As you know, I'm here in Salzburg, Austria, presenting a paper at a conference entitled, "The Erotic" - my paper is titled "Transgression as Transcendence: The 'Red Thread' Erotic Poetry of Ikkyu." As you know, one of my real research interests is mystical sensual poetry in the world's religions (for example, the bhajan poetry in India of Mirabai), and Ikkyu is a 15th century Zen Buddhist monk who breaks all kinds of taboos not only in his poetry but also in his life, yet is revered as a great Zen saint. He also is known for reforming the chado, the Zen tea ceremony, which coincidentally, fits in with his poetry.
Anyway, I speak tomorrow afternoon. Salzburg is a beautiful city, my first time here. Yesterday, sightseeing day, I spent about six hours touring the following sites: Mozartplatz, Mozart's birthplace, the Cathedral of Salzburg, St. Michael's Kirche, St. Peter's Kirche (my favorite, especially the cemetery behind the church), the Alter Markt and other shopping areas, Mirabell Gardens (right next to my hotel), and other places. I also had a wonderful lunch of wurst and then, for dinner, I ate at the oldest Bierkeller (beer cellar) in Salzburg, the Pitterkellar, and had the local brew, Stiegelbrau, a very good and light lager. Sometime yet in my stay, a visit to the castle at the top of the mountain, some "Sound of Music" sights, and a concert on Sunday evening with Mozart and Haydn.
Today the conference began with papers on the philosophy of the body found in Berdyaev and Karol Wojtila (Pope John Paul II); an African "Funk" center in Brooklyn that attempts to celebrate the African-American male through sexual exercises; a presentation by a Ph.D. student in film studies at the Chicago Art Institute on fragmentation and alienation in pornographic films; and from an Australian architect (who has befriended me), Steven Fleming, who is relating a 15th century Renaissance text on architecture to the sensual implications and embodiments of modern architecture (his thesis, which by the way, is commonly taken for granted in architectural circles, as well as in Religious Studies circles - I mean, we ALL know this - is that "buildings are bodies"). Architecture, whether carved out of nature (for example, we all know that caves and caverns are symbols of the goddess, embodiments of female sexual energies, the womb), or human-created (obelisks as phalluses) EMBODY unconscious sensual energies. The question that continues to be raised (as I raise it in my Women and Religion class) is "How is power transmitted in the relationship between the viewer of art, entertainment, and the art-object of the viewing, or in the living in a structure?" And (and here's the Marxist critique, the liberationist question) "Who benefits?"

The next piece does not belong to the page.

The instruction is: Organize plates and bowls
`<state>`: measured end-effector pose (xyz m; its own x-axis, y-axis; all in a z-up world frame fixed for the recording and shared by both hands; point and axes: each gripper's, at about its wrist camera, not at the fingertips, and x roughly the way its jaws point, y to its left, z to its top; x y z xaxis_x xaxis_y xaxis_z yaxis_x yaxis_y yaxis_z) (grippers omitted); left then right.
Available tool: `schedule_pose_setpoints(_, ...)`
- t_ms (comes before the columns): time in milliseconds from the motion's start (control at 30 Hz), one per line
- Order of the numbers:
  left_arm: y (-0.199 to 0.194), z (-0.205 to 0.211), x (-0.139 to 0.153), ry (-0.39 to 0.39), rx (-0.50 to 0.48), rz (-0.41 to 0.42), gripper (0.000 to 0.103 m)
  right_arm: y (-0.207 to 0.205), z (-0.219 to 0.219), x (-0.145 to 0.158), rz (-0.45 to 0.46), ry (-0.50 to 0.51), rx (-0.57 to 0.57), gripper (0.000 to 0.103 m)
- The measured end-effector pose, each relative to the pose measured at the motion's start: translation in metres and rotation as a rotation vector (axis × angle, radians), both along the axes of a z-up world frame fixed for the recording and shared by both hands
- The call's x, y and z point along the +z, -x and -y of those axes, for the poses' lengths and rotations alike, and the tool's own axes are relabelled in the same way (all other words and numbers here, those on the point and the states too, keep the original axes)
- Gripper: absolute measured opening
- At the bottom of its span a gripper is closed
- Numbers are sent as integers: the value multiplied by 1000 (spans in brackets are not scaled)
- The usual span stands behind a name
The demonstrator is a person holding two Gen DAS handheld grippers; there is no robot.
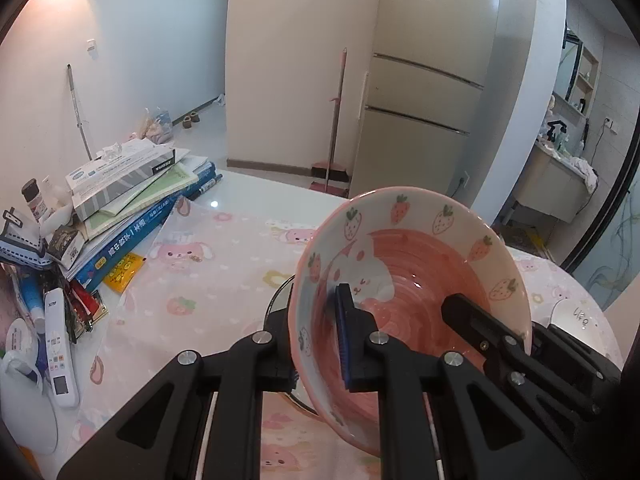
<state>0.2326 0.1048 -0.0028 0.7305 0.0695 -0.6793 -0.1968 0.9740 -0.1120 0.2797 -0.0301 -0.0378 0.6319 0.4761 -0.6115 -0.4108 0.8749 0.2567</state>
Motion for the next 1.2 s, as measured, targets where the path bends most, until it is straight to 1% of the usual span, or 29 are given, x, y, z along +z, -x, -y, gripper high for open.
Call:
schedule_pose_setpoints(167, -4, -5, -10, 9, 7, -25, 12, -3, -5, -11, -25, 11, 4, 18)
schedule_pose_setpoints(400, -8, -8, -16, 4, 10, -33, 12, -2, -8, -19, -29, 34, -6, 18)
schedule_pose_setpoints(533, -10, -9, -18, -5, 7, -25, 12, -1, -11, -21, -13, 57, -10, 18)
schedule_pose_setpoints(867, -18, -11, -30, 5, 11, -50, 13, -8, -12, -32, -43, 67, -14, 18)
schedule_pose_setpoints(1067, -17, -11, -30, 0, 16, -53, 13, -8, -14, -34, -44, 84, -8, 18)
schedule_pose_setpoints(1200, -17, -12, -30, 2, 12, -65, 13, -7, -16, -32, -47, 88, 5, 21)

Well, anyway, friends, if I was to be honest so far the papers are of middling quality, but the questions that they have raised in me have been good. Besides Steven Fleming, I've also made friends with young William Storm, a doctoral candidate at Marquette in Milwaukee who'll be speaking about a famous medieval mystical text, John Gower's Confessio Amantis (many of you don't recall that because of my doctoral studies I'm actually a medievalist), and Donald Hall, an English professor at University of West Virginia, who's recently written a textbook on "Reading Sexualities," and whose paper is applying Hans Georg Gadamer's ground-breaking work in hermeneutics to Queer Studies. I've also met a mother-daughter team from Boulder who do dance therapy with teens to help them, as they put it, "integrate their hearts with their wills." The two of them travel to Africa and India and the Caribbean to do this work with young people, and also many come to Boulder. So it's been quite a full first two days here in Salzburg.